ArdalanM / nlp-benchmarks

129 stars 24 forks source link

MemoryError #8

Closed zjfheart closed 5 years ago

zjfheart commented 5 years ago

Hi I have memoryError when running your code. I am running on ag_news dataset.

parameters: {'gpu': True, 'test_batch_size': 512, 'depth': 9, 'batch_size': 128, 'test_interval': 50, 'iterations': 1000, 'chunk_size': 2048, 'shortcut': False, 'lr': 0.01, 'maxlen': 1024, 'dataset': 'ag_news', 'lr_halve_interval': 100, 'model_folder': '/home/jingfeng/blockchain_proj/nlp/nlp-benchmarks-master/models/VDCNN/imdb', 'seed': 1337, 'last_pooling_layer': 'k-max-pooling', 'shuffle': False, 'class_weights': None} dataset: AgNews, n_classes: 4

My machine is 252G Mem and 60G Swp.

ArdalanM commented 5 years ago

Hi guys,

I see that you load 28377303 samples which is a lot, that is why you get memory error even though you are running on the strong set up :)

I updated master for vdcnn it should run smoothly and faster than before (thanks to lmdb).

  1. Clone the repo

    https://github.com/ArdalanM/nlp-benchmarks.git
  2. Go to vdcnn folder

    cd nlp-benchmarks/src/vdcnn
  3. Train the model

    ./run.sh

Edit the run/sh file to train on other available datasets

'ag_news' 'db_pedia' 'yelp_review' 'yelp_polarity' 'amazon_review' 'amazon_polarity' 'sogu_news' 'yahoo_answer' 'imdb'

Let me know if it works for you guys

zjfheart commented 5 years ago

@ArdalanM Thanks for the updated version. It is much better.

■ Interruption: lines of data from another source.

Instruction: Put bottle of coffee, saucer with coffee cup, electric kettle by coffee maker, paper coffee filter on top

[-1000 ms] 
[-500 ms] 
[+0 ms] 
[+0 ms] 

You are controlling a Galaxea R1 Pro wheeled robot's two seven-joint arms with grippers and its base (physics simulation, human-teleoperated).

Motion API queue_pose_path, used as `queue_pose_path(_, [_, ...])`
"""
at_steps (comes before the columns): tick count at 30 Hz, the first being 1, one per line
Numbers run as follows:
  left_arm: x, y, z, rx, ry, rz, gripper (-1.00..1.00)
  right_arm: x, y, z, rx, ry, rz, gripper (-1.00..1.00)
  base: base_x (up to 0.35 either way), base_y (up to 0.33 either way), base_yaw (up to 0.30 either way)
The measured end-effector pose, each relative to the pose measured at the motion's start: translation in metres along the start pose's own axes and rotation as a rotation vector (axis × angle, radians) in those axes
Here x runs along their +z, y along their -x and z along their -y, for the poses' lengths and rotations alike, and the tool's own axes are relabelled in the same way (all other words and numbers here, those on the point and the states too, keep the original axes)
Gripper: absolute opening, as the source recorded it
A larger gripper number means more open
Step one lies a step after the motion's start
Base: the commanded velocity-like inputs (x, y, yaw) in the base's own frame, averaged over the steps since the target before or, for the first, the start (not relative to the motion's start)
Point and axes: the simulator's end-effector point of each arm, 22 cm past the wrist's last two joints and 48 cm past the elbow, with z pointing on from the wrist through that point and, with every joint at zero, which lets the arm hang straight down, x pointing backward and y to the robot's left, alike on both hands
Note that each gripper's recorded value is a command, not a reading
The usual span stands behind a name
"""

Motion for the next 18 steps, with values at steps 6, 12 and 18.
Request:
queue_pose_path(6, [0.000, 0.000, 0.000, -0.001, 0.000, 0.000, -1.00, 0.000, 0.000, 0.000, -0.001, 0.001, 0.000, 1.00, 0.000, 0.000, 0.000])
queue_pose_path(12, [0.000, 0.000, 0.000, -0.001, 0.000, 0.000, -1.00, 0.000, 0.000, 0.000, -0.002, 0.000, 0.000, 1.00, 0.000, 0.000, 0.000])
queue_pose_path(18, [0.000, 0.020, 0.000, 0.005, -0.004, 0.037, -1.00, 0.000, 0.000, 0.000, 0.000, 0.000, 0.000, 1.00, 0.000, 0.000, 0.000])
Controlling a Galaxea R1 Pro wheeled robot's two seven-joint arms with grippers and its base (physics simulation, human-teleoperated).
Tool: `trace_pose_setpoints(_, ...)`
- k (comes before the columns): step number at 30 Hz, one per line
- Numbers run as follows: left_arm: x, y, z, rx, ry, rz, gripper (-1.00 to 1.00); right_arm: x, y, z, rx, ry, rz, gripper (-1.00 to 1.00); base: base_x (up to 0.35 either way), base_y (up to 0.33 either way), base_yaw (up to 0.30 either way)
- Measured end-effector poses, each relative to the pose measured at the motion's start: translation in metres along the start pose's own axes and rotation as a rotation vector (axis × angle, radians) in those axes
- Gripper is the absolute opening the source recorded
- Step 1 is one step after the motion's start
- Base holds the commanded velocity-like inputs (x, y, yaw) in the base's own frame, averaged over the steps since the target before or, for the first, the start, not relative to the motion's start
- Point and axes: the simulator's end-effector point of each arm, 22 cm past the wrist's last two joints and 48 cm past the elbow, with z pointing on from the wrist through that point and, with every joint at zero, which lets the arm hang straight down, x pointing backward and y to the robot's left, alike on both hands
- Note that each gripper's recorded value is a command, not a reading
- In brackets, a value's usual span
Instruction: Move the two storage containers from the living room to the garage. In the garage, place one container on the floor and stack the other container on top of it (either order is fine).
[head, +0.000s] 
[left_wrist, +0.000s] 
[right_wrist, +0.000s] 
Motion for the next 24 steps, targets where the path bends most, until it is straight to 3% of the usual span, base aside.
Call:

I run it on ag_news. Cannot achieve the reported accuracy stated in the paper. normally 3-6% accuracy gap. It is also strongly dependent on different initialization and learning rate chosen.

I think the original paper may use some magic and tricks they didn't elaborate.

andreabduque commented 5 years ago

I achieved 0.9 accuracy running until 60 epochs for the ag_news, which is very close to the paper. However this number of epochs is very different from the reported 15 epochs the author claimed in the paper.

PS: I also had to add momentum of 0.9 to achieve this, which the code from this repo did not add.

ArdalanM commented 5 years ago

thanks @andreabduque

added momentum and the choice between adam and sgd solver.

Managed to get 90% accuracy with adam